Your objective: All the lines below should appear again unchanged, though their pictures should not.

◆ ◆ ◆ ◆ ◆

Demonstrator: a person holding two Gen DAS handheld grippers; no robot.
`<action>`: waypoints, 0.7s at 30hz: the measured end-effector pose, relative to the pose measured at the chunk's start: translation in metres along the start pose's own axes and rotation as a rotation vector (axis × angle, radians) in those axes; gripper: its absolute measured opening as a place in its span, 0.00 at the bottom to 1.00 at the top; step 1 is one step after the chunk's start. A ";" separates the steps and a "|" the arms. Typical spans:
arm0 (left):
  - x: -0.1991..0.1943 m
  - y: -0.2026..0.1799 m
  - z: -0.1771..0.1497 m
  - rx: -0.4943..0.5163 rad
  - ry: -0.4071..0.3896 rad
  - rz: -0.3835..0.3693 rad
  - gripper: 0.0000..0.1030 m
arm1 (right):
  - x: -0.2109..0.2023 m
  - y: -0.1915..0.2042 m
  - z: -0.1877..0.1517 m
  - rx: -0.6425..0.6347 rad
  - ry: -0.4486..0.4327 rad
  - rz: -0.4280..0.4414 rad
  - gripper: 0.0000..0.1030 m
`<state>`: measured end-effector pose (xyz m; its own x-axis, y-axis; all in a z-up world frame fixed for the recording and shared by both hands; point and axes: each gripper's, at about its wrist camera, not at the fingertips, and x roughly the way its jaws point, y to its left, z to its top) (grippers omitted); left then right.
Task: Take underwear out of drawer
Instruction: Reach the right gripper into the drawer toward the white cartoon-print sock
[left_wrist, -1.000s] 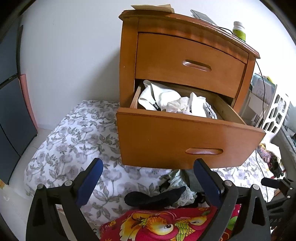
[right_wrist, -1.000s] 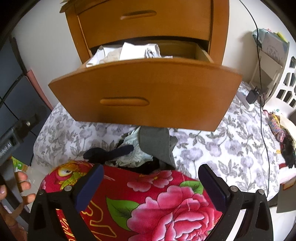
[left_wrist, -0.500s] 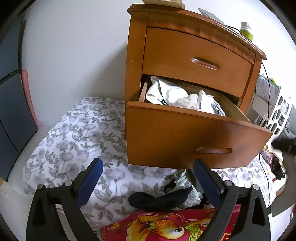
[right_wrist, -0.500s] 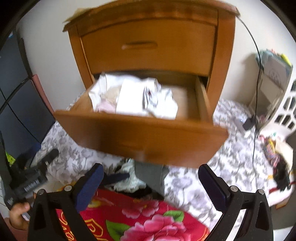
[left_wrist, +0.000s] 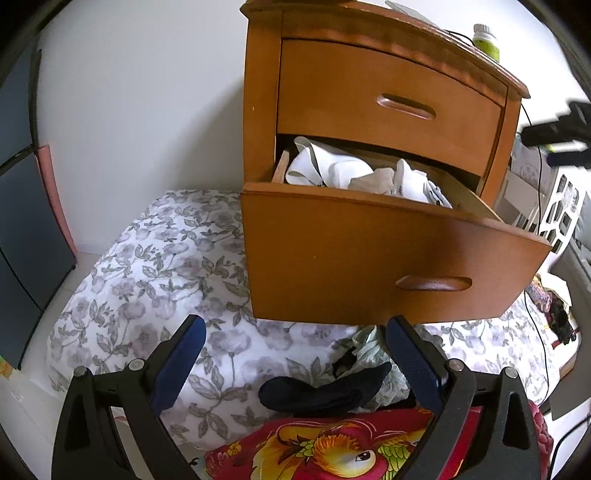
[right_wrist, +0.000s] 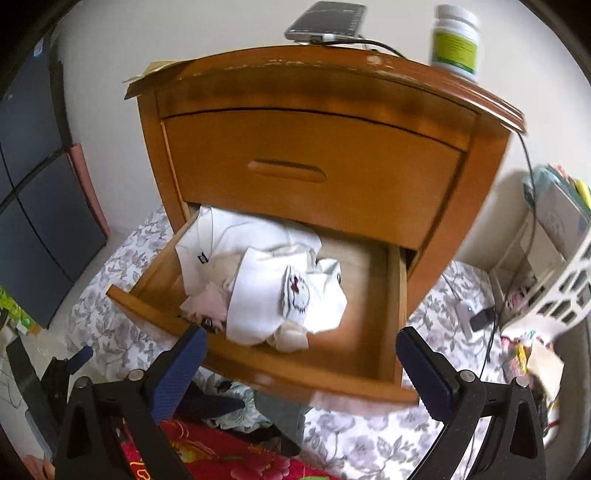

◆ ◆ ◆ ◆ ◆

Solution to this problem:
Demonstrator: a person holding two Gen DAS handheld grippers; no robot.
`<action>`: waypoints, 0.7s at 30hz: the measured end-effector pose, relative to the pose measured at the chunk's start: translation in metres along the start pose's own axes and rotation as a rotation vector (axis × angle, radians) in those axes; gripper: its absolute measured opening as a place in its span, 0.00 at the bottom to 1.00 at the top; step 1 is one step after the chunk's start. A ";" separates the steps and a "|" the arms. Typical spans:
arm0 (left):
  - x: -0.1991..0.1943 m
  - y: -0.2026..0.1799 m
  - z: -0.1771..0.1497 m
  - rx: -0.4943..0.5163 rad
  - ry: -0.4071..0.3896 rad
  - rz: -0.3835..0.3693 rad
  - gripper: 0.0000..0.1030 m
arm1 (right):
  - x: -0.2109..0.2023 m
  - y: -0.1915..0.2042 m
  - z: -0.1877..0.1517 m
  - rx: -0.6425..0.6347 rad
  - ry: -0.4486..0.4327 rad
  - rz: -0.4280..0.4414 rad
  - gripper: 0.0000..0.1030 m
`<state>`: measured end-effector pose (xyz m; its own x-axis, y-axis; all in a z-up world frame fixed for the recording and shared by both hands; point and axes: each gripper's, at about its wrist camera, not at the fingertips, and x roughly the way its jaws point, y to its left, z to its top) (grippers omitted); left then right.
Task: Take underwear out of drawer
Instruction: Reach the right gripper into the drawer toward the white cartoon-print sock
[left_wrist, -1.000s] 
[right_wrist, -1.000s] 
[left_wrist, -0.500s] 
[right_wrist, -0.500s] 
[left_wrist, +0.000s] 
[right_wrist, +0.000s] 

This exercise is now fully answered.